Our first stop back in the lower 48 was at Shelby, MT. We planned a three-night stay. First night was a night to just relax. The next morning I was off to get an oil change and a Transmission Fluid change. There was no "Jiffy Lube" in town, but there was a Penzoil Speedy Lube, so that is where I went. I am totally satisfied by the oil change, but disappointed by the Transmission Fluid change - although I did get a new filter and some new fluid. Previously, I told you about my Transmission Overheat Light. Well, by now I know something is wrong. The Dodge Dealer in Whitehorse didn't look at it - the service writer said: "if the light went out on it's own, you're probably OK". She never wrote it on the ticket, so the tech never looked at it. The fluid smells like it has been cooked. I'm hoping the change of fluid will fix my problem - 2nd Gear is slipping. At Jiffy Lube they have a machine that exchanges all the fluid in the system. Speedy Lube doesn't have one of these machines. Their idea of a transmission fluid change is to drop the pan, empty the fluid and clean the pan, change the filter and then add fluid till it's full again. However, the system holds about 12 quarts, the pan only holds about four quarts - so that is all the fluid that got changed - about one-third of the fluid. The mixture of new and old fluid still smells like it's been cooked.

The next day (Wednesday, Aug 27), Carol and I drove back to Glacier National Park for another attempt at driving "the Road to the Sun." Wouldn't you know it, the road was closed - there was both a thick fog and snow on the road. The road was too dangerous to drive according to the Park Rangers. The Campground owner told us the route to go on and suggested some activities to make the trip special, but they included driving the "Road to the Sun" both ways.
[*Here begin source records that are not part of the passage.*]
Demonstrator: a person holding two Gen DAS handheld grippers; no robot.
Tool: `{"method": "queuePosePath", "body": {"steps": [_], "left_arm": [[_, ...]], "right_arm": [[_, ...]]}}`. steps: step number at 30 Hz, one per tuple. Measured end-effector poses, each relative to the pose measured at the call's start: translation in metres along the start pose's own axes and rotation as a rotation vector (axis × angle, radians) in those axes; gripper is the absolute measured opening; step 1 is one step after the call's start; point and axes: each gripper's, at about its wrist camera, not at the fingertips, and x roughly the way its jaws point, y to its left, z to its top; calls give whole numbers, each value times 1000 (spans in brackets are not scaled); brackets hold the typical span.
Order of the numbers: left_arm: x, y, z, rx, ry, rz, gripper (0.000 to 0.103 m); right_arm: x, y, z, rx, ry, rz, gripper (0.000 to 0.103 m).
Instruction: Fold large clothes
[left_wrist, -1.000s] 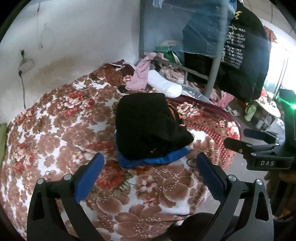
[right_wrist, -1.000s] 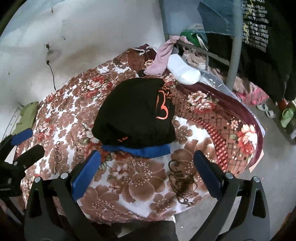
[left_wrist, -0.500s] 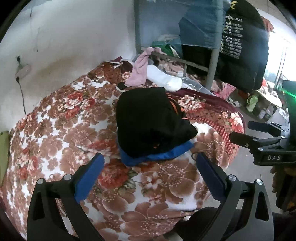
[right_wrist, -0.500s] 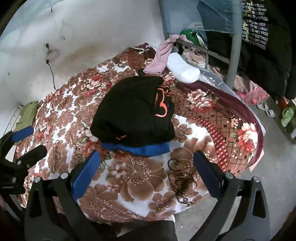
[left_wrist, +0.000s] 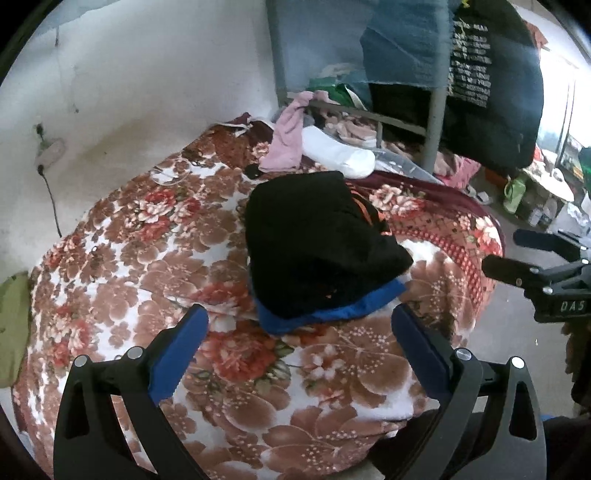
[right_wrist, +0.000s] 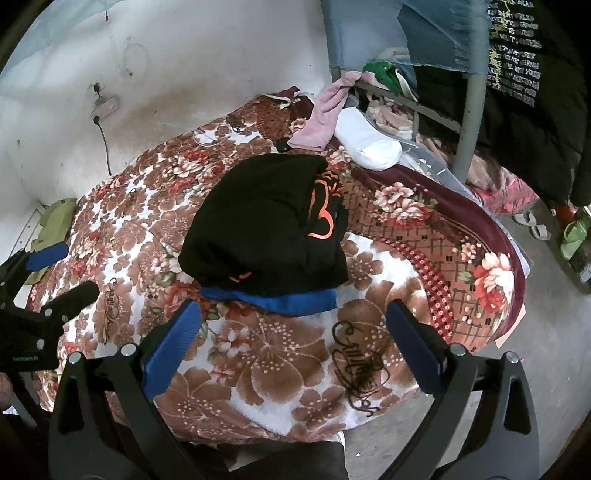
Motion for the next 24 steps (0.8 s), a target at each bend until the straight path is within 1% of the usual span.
{"method": "queuePosePath", "body": {"steps": [3, 5, 7, 12, 17, 19, 24], "left_arm": [[-1, 3, 2, 0, -15, 5, 98], [0, 2, 3, 11, -15, 18, 98], [2, 4, 4, 2, -11, 30, 97], [5, 6, 7, -5, -4, 17, 98], [6, 5, 8, 4, -4, 23, 98], [8, 5, 10, -5, 12, -3, 98], [9, 5, 13, -3, 8, -4, 98]], "right_arm": [[5, -1, 5, -11, 4, 5, 98], [8, -2, 7, -16, 7, 9, 98], [10, -3, 9, -21, 10, 14, 98], [12, -3, 10, -28, 11, 18, 98], [13, -3, 11, -26, 10, 15, 98], [14, -4, 13, -28, 14, 16, 98], [12, -3, 11, -28, 10, 15, 98]]}}
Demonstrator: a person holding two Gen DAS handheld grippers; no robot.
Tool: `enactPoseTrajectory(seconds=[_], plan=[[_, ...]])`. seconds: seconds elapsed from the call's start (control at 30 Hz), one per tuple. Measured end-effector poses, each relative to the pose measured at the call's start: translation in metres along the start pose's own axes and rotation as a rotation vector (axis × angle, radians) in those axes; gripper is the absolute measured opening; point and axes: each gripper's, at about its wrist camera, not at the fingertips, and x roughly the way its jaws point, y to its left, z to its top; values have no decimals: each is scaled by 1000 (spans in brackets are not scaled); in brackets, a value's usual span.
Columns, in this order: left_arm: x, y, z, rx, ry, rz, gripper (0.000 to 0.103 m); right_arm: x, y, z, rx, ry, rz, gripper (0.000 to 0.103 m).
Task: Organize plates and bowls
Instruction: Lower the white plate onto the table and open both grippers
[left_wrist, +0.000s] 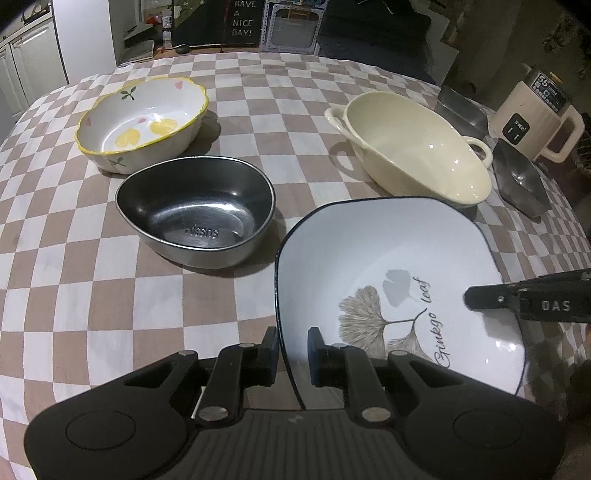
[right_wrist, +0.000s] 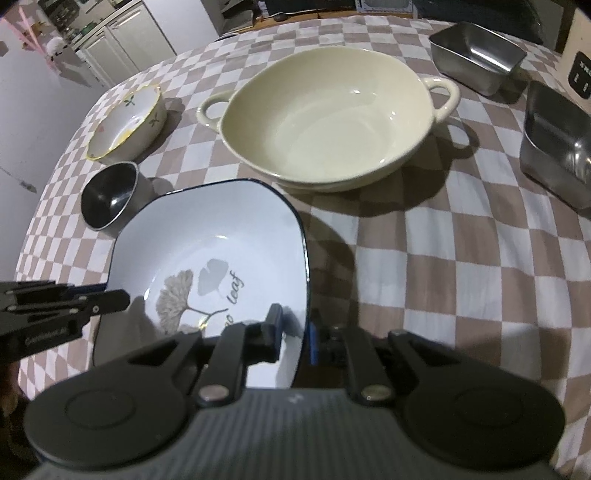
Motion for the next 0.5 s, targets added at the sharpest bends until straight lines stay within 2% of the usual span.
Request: enactPoseTrajectory(seconds=[0.17, 0.5], plan=[[-2, -1, 0, 8, -5, -14, 17, 13, -1, 0, 9, 38, -12, 25], [2, -2, 1, 9, 20, -11, 20, 14, 3, 0, -37, 38, -20, 26]])
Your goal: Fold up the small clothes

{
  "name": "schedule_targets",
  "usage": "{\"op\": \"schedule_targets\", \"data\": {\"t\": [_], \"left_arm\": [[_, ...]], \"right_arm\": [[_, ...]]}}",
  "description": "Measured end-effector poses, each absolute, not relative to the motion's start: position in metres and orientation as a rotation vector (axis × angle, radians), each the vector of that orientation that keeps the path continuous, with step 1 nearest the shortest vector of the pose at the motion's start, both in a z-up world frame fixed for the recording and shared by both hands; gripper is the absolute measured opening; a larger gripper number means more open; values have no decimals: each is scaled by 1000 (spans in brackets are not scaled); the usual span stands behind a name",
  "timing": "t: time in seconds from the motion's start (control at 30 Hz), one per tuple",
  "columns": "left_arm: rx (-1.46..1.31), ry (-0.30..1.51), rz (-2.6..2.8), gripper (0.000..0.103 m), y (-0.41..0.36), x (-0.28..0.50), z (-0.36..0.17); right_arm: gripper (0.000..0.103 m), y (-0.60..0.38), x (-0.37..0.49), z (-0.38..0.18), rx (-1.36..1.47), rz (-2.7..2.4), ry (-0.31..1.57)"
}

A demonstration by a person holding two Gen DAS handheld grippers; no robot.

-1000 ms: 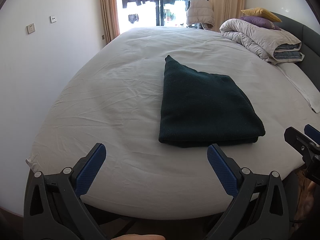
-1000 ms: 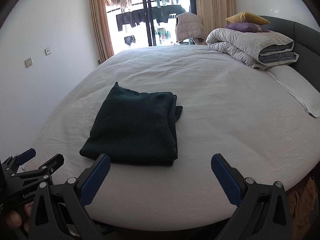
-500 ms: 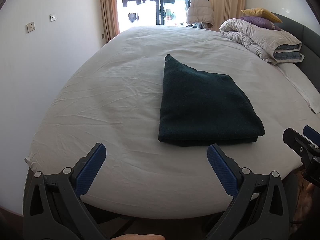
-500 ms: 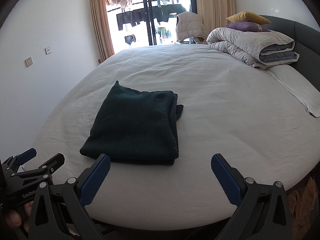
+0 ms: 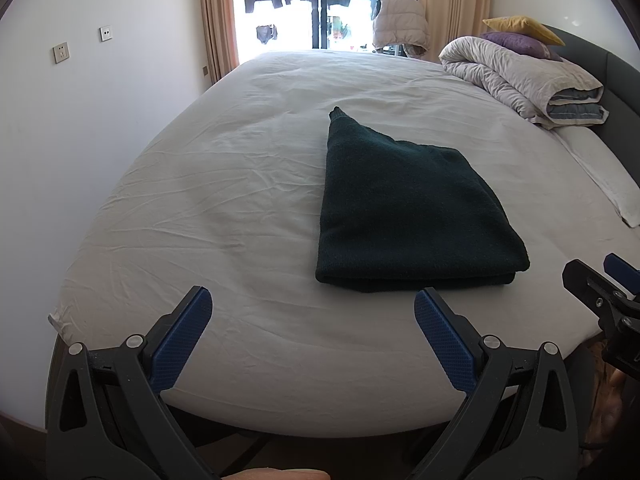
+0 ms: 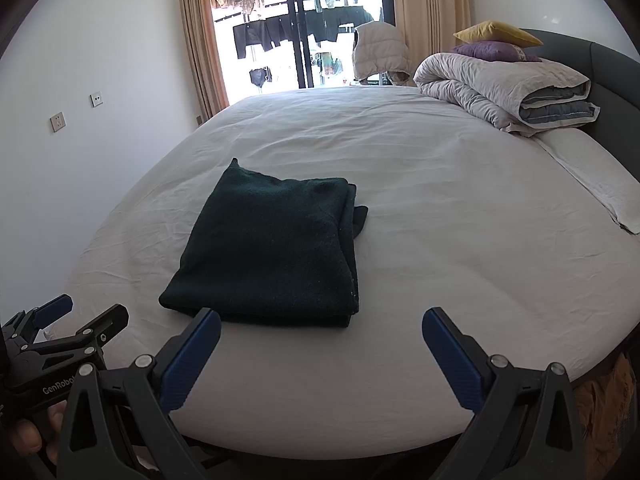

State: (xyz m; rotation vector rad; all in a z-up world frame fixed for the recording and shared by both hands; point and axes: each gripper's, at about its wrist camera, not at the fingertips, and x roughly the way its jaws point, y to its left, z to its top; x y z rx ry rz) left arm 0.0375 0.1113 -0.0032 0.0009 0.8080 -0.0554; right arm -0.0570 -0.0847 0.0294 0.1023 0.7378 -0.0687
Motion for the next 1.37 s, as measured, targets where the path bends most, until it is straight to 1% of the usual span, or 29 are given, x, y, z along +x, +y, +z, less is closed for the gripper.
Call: {"op": "schedule_targets", "data": {"t": [1.37], "left_arm": [[-11, 812, -53, 103, 109, 33, -5]], "right_arm": [[103, -89, -54, 23, 107, -60, 751]]}}
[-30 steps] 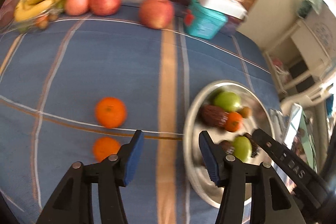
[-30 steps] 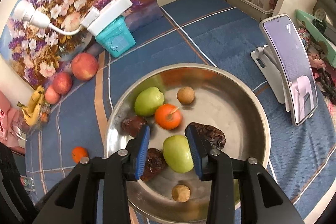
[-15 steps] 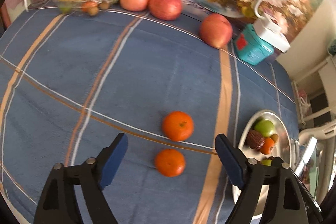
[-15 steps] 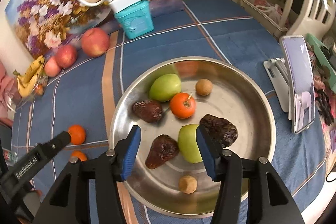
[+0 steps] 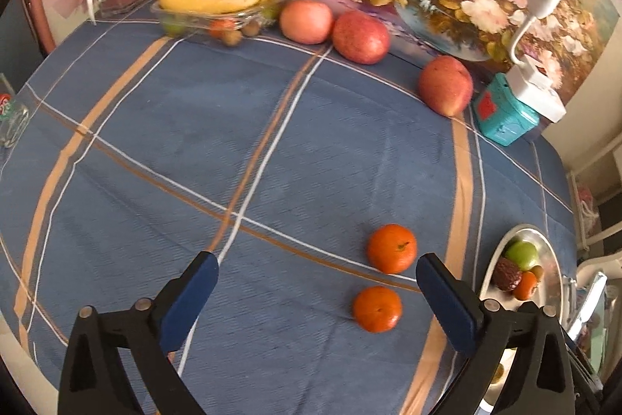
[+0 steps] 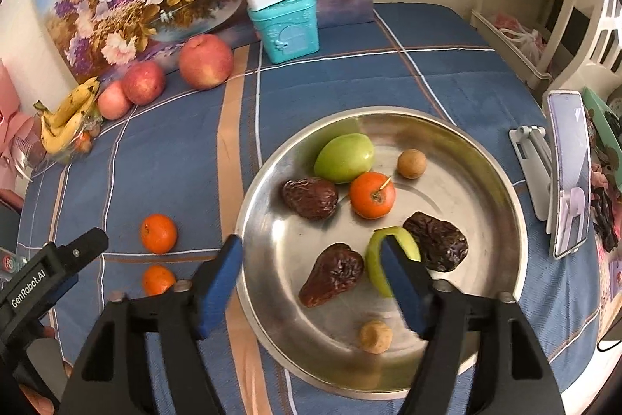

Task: Organize fruits
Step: 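Withdraw both tools toward the two remaining tangerines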

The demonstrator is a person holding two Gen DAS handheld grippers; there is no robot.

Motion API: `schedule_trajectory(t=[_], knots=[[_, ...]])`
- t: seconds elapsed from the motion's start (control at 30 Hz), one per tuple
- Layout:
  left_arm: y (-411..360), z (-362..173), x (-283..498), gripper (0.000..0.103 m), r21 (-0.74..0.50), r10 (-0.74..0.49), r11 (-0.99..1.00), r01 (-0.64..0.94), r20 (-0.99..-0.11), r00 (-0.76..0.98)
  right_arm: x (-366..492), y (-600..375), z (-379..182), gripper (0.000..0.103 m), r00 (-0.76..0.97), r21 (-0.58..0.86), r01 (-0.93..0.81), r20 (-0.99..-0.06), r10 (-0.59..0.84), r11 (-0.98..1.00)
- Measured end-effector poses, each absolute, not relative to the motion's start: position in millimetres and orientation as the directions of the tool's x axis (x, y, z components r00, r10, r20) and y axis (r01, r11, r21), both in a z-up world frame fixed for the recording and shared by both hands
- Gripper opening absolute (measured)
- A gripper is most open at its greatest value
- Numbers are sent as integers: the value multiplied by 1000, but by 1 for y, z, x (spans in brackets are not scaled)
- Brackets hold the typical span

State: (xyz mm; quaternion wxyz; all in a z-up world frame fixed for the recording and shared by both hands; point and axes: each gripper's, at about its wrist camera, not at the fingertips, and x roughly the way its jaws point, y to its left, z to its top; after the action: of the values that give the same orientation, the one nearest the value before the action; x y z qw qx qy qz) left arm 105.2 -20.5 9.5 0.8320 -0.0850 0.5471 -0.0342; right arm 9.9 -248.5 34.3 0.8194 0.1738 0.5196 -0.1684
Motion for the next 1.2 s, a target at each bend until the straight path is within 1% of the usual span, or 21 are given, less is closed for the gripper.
schedule_trajectory(t=[0.1,0.13,0.23,0.37,0.6,0.63,0.73,0.83,0.97,1.03,1.1,1.2], knots=[[-19,7,105,103,-174,-143,984,-44,-908,393,13,-243,34,81,403,107,441,-911,-90,891],[-19,6,105,103,-170,-140,984,-43,-909,392,13,-241,33,83,402,106,436,-911,-88,893],[-21,4,106,103,-160,-134,986,-37,-913,385,16,-236,28,99,389,88,424,-916,-94,901],[-27,-6,107,103,-159,-143,987,-17,-925,353,17,-234,25,99,387,72,418,-916,-106,905],[-48,-13,102,101,-208,-213,977,48,-925,315,13,-239,26,100,390,77,442,-914,-114,894],[-51,-14,101,100,-217,-224,975,57,-925,307,13,-241,25,100,390,80,444,-914,-112,892],[-63,-18,99,88,-220,-237,971,93,-929,284,11,-244,25,100,391,84,451,-914,-112,889],[-72,-22,96,84,-221,-243,969,111,-934,262,9,-248,25,100,391,84,464,-912,-119,882],[-81,-27,94,71,-217,-243,968,129,-939,244,7,-253,24,100,392,88,477,-912,-122,875],[-84,-29,93,68,-213,-240,968,136,-941,240,7,-255,25,100,393,90,481,-911,-123,872],[-85,-31,93,63,-213,-241,967,137,-941,237,6,-256,25,100,395,89,481,-910,-124,872],[-86,-33,93,59,-195,-225,971,142,-944,241,6,-255,26,100,397,90,481,-909,-125,872]])
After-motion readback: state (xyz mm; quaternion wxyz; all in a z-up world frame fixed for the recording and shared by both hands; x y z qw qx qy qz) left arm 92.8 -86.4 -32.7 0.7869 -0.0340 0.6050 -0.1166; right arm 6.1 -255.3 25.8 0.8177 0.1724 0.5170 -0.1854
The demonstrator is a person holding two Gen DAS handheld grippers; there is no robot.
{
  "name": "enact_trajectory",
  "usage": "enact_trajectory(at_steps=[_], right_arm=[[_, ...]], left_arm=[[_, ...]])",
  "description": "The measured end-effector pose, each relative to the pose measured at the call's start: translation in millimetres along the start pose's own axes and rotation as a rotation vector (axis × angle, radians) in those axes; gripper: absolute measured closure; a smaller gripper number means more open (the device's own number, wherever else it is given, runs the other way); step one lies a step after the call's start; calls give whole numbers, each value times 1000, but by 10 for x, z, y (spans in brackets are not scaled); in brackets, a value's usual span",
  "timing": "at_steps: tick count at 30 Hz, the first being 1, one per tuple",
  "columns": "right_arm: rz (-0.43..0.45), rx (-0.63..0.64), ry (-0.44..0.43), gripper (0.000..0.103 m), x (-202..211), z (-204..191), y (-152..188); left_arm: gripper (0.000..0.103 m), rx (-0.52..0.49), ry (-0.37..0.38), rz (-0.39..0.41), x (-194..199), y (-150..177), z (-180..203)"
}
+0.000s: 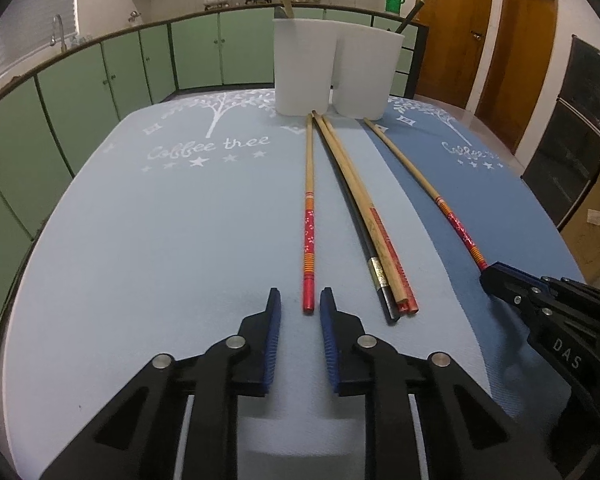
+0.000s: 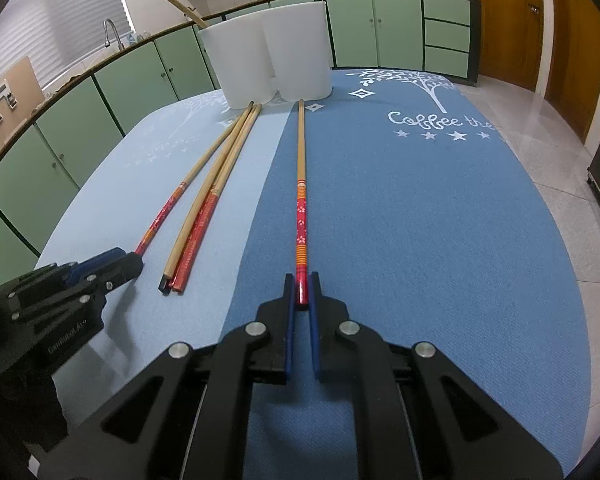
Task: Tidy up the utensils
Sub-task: 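Lift both held chopsticks up toward the white caddy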
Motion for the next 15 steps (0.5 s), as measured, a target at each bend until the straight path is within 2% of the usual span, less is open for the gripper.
enact_trajectory(at_steps=[4,9,15], right_arm=[[0,4,4,97,-1,4,-3],[7,17,14,98,20,-17,-12],[59,26,9,98,260,-25,-96]], left_arm=[[97,20,-2,5,-10,-9,-5],[97,36,12,6,41,-25,-3],[97,-3,11,89,432,-132,18]])
Point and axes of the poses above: each gripper's, at about its wrist camera, not at the fingertips, and x roughly against the way its jaws point, z to its right, y to its underside, the point moved 2 cm from there along -x, roughly the way its jaws point, and after that the axes turned 7 degrees about x, right-handed, at the moved point
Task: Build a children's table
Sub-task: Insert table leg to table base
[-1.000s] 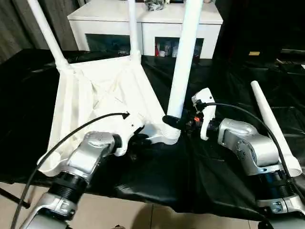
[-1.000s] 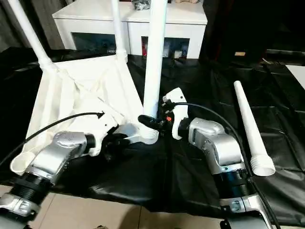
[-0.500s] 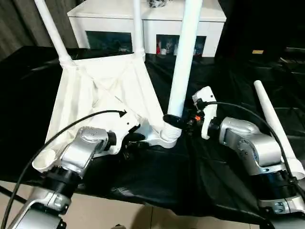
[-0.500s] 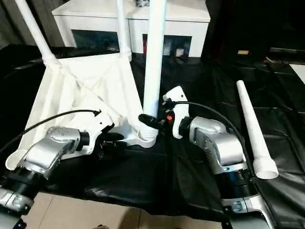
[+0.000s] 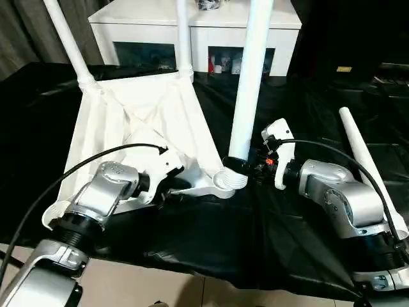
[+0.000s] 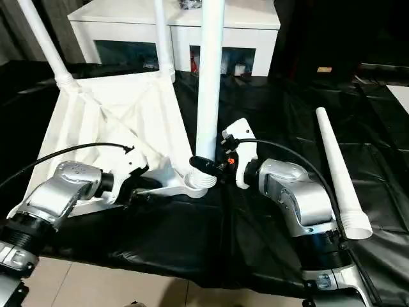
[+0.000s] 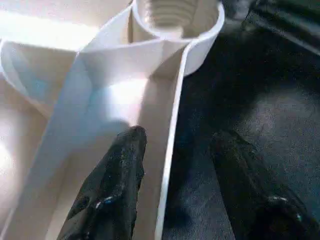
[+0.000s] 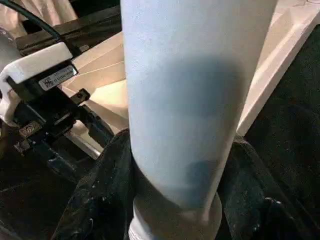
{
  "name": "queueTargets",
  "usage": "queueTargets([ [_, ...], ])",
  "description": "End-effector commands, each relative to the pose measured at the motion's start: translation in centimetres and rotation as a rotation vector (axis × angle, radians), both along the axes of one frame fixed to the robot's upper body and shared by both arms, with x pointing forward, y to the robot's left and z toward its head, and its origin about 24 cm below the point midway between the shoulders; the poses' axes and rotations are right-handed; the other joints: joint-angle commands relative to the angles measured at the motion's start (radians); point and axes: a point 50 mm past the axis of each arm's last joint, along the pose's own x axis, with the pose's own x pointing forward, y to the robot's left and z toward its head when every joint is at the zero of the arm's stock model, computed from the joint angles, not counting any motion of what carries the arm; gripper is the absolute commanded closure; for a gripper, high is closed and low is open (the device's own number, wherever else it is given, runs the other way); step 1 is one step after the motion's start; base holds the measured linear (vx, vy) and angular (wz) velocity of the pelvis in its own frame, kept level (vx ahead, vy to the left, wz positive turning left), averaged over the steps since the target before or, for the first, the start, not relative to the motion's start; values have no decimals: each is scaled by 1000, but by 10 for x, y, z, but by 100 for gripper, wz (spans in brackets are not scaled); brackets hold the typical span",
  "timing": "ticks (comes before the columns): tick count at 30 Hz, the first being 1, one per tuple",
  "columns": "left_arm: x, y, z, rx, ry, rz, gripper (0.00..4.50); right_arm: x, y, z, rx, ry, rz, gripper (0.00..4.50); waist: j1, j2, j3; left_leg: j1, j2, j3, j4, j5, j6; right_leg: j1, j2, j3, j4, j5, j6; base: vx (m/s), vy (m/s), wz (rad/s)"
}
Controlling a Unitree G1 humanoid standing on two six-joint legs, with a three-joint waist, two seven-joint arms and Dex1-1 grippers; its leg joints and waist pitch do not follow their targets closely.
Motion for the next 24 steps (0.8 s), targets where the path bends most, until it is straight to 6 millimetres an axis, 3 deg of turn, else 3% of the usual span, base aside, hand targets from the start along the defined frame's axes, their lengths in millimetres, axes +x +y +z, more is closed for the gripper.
queueTargets([
  [1, 3, 4, 0, 34, -15, 14, 208, -2, 1, 5, 6, -13, 15, 262, -4, 1, -72, 9, 13, 1, -72, -154, -10, 61, -36, 24, -65, -55, -243, 0, 0, 0],
  [3, 5, 4, 0, 24, -26, 17, 208, -2, 1, 5, 5, -13, 17, 262, -4, 1, -72, 8, 13, 0, -72, -152, -11, 62, -37, 24, -65, -52, -243, 0, 0, 0],
  [4, 6, 4, -1, 15, -30, 15, 237, -3, 2, 5, 5, -13, 20, 262, -4, 1, -73, 8, 12, 0, -72, -149, -11, 63, -37, 24, -65, -50, -243, 0, 0, 0],
  [7, 10, 3, 0, -1, -62, 13, 249, -4, 2, 4, 2, -12, 29, 262, -3, 1, -74, 8, 12, 0, -71, -141, -9, 63, -37, 23, -63, -26, -248, 0, 0, 0],
  [9, 11, 2, 1, -6, -69, 2, 289, -4, 2, 4, 1, -12, 30, 262, -2, 1, -74, 8, 13, 1, -71, -145, -10, 64, -38, 24, -63, -30, -250, 0, 0, 0],
  [12, 13, -1, 4, -19, -83, -30, 299, -4, 2, 4, -1, -12, 32, 262, -2, 2, -75, 9, 14, 0, -71, -145, -11, 64, -38, 24, -62, -23, -252, 0, 0, 0],
  [14, 13, -1, 5, -9, -75, -50, 334, -4, 1, 4, -3, -13, 34, 262, -2, 2, -75, 9, 13, 0, -71, -142, -11, 64, -38, 24, -61, -17, -253, 0, 0, 0],
  [24, 8, 11, -6, 98, -1, -97, 406, -2, 1, 5, -7, -18, 34, 262, -4, 2, -75, 9, 14, 0, -71, -144, -13, 66, -39, 24, -60, -17, -256, 0, 0, 0],
])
He was surprised the road was closed when he found out we didn't get to drive over the pass. But his suggested route to the Park was both scenic and a nice drive. And the restaurant he suggested was just as nice as he promised. Although we were disappointed at not being able to drive over the pass, we did have a great day and we still enjoyed it and had a good time.

On Thursday morning (Aug 28) we were off towards our next multi-night stay - but we had one night in Billings, MT, on the way. Billings is home to the very first KOA campground and that is where we spent the night. However, it wasn't too far down the road from Shelby when I found out that my truck still had a problem with the Transmission. On Wednesday, the day we went back to Glacier National Park, the truck worked great, but I wasn't pulling the trailer. Thursday, I had our trailer in tow and I was having trouble on the hills, especially after stopping at a traffic signal, and starting up hill. It was brutal! Once it was able to shift into 3rd, it was great! But until then... But, we did make it to Billings, and from there onto Rapid City, SD.

Rapid City, SD, was our next destination and our second multi-night stay since arriving back in the lower 48. We stayed at the Happy Holiday Campground in the Black Hills just south of Rapid City. In the Black Hills is where my truck started manifesting the problem without the trailer. With just the truck (trailer in the campground) it was 'slipping' when in 2nd gear. We struggled with what to do. Do I try to get it repaired so far from home? Do we try to limp home? We had already planned out our trip and it would be about a month before we arrived home. Will the truck hold up?

We had a long stay in Rapid City this would have been the place to get it fixed - however, it was Friday evening of Labor Day Weekend when we arrived. There was no chance of getting anyone to even look at it until Tuesday. So we kept our driving to a minimum. We did go to Mount Rushmore for another visit. The fee we paid in May was good for the remainder of 2008. We also went to Dinner on Sunday evening in Keystone, SD. Saturday afternoon we went to a "Gathering of the Clans" - a Celtic Festival. Being of Irish descent, I wanted to see what that was like. We also went to Mass on Sunday at Our Lady of Perpetual Help Cathedral in Rapid City on Sunday morning. When driving into Rapid City for these events we did have some hills, but the grade was not too steep and we didn't really have too much of a problem. Only in the Black Hills near Keystone and Mount Rushmore where the traffic is heavy and slow and the hills are steep. That's where we felt the problem without the trailer behind us.

We departed Rapid City as scheduled on Monday (Labor Day - Sep 1). Destination was Mitchell, SD, and a two night stay. But first, we were going to drive through the Badlands National Park on our way. This extended the drive by about 14 miles and also added a couple of hills to be climbed at a slow speed with the trailer behind us. Probably should have reconsidered this, but we both wanted to re-visit this National Park. It was still quite cold when we were here in May - so much so, we Floridians did not completely enjoy that visit. We saw a lot and have no complaints about that, but we only took a couple of the informative trails back in May. We really enjoy those and usually do take the trails if they are short (less than a mile, or so). We passed on several trails because of the weather (cold and rain). This time through we didn't take too many because we were too pre-occupied thinking about the truck.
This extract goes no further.